FASB is proposing that some of the annual pension disclosures be reported on a quarterly basis. Currently, none of this information is updated except when the annual report is released. The proposal has firms reporting quarterly net pension cost broken out into its various components as well as disclosing substantial unanticipated contributions to their plans. If implemented, these proposed disclosures will shed a fair amount of additional light on this murky area of pension accounting.
Finally, I turn to the role of users of financial information. The objective of accounting and disclosure is to make relevant, transparent information available to the market.
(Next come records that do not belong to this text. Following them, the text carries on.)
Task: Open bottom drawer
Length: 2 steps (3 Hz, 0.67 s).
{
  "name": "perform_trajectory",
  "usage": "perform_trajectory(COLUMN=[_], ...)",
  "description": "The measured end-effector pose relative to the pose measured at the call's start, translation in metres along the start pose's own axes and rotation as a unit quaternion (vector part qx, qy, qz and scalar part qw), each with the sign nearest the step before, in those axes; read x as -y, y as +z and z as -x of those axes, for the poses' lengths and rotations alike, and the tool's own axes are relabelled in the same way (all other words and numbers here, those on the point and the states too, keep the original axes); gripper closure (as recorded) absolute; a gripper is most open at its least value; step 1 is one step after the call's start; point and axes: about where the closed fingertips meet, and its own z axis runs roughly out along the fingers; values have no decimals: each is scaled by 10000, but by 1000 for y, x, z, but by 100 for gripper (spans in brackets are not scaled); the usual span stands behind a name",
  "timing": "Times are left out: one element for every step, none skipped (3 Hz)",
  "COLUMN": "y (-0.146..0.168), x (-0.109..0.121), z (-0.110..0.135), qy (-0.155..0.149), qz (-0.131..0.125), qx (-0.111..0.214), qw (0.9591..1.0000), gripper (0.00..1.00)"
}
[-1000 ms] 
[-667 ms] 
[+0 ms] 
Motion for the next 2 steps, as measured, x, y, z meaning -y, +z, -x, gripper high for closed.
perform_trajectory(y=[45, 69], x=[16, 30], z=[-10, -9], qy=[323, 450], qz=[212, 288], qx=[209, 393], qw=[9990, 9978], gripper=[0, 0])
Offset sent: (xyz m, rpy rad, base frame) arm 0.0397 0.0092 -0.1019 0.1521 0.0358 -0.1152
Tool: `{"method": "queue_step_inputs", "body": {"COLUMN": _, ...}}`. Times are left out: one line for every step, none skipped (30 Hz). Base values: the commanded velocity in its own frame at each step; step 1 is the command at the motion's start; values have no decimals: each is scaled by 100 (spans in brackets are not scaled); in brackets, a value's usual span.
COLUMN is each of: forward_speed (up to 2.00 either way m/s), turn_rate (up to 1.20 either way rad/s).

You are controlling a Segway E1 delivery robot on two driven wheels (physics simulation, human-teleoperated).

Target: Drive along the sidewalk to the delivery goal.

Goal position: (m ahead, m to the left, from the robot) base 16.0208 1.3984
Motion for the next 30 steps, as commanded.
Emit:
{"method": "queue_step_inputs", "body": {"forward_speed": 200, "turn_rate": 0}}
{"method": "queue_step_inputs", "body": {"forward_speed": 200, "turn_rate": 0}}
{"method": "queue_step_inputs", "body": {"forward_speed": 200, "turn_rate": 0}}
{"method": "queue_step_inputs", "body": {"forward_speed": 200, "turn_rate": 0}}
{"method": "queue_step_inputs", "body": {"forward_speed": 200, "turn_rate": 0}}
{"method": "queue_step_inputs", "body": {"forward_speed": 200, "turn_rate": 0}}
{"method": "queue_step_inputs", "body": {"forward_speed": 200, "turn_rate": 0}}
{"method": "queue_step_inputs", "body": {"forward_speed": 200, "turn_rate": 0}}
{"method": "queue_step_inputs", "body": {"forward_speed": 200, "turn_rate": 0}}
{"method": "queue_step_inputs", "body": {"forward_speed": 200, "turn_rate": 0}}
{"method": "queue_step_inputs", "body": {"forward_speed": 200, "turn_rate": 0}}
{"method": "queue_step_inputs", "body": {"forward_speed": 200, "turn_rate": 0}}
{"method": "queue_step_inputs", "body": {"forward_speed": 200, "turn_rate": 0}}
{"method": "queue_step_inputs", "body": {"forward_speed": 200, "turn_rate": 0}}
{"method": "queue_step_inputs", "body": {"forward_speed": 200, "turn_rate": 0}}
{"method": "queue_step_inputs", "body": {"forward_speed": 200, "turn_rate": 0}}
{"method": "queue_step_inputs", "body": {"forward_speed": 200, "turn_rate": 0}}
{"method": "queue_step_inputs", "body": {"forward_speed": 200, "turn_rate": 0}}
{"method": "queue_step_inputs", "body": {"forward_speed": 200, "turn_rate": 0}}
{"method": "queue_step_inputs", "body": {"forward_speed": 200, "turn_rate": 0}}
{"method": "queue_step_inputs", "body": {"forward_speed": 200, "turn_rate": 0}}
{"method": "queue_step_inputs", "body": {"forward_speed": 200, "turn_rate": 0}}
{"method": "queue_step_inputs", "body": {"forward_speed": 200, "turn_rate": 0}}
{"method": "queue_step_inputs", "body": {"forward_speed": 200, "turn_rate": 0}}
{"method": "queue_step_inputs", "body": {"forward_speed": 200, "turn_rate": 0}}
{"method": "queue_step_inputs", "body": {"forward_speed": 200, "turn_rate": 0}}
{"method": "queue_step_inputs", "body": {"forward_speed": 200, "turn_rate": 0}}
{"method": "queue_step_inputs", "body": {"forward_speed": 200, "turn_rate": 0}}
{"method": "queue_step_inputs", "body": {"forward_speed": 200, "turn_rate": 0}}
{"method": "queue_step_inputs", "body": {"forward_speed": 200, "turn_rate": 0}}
But as we have just seen for pensions, the leading analysts did not focus on information available about the funding status of defined-benefit pension plans when they were added to earnings per share each quarter. Thus, the analysts did not communicate that these "pennies" were just timing differences and should not be included in long-term earnings forecasts.
As organizations become more complex and financial innovations become more arcane to the average investor, the question arises as to how the typical investor can receive good analysis of the companies they are considering for investment. The serious nature of the conflicts of interest between sell-side analysts and investment bankers has lead to major restructuring of the research function at investment banks. We have seen a reduction in these staffs as firms begin to try to find a way to cover the expense of the research function by other means.
As a result, investors are currently finding it hard to get any information about some companies because alternative sources of analysis that are accessible to the average investor have not yet replaced the sell-side information. Consider the companies among the S&P 500, presumably these large firms should have the most analyst coverage since they are more likely to be in investors' portfolios. However, if you go to sources of analyst reports, there are firms among the S&P 500 that have less than two earnings estimates by analysts posted! Further, as a result of Sarbanes-Oxley, Securities and Exchange Commission actions, and recent shareholder suits, some firms have decided not to give earnings guidance. Thus, for many investors, receiving good independent analysis about companies that they want to consider for investment has become a problem. I hope that more attention will shift to improving information that goes to investors. Without improved information, we will not see the full effect that better accounting, disclosure, audit quality, and corporate governance could have on strengthening financial markets.
In conclusion, timely, accurate, and credible financial information for market participants is critical to the successful functioning of market discipline. Because not all concepts can be easily measured and fit into a rigid accounting framework, investors need to rely also on enhanced disclosures to provide a faithful portrayal of economic transactions. However, disclosure by itself is not necessarily equivalent to transparency. Rather, firms need to provide information in ways that allow and encourage investors to process it, and as I emphasized earlier, the form of disclosure need not be the same across firms. And if analysts and shareholders do not use the information at hand, even the best disclosure is useless. For all these reasons, disclosures may need to be reevaluated as circumstances dictate. Success is in the interest of everyone, not least of all the companies themselves because disclosure reduces uncertainty and their financing costs.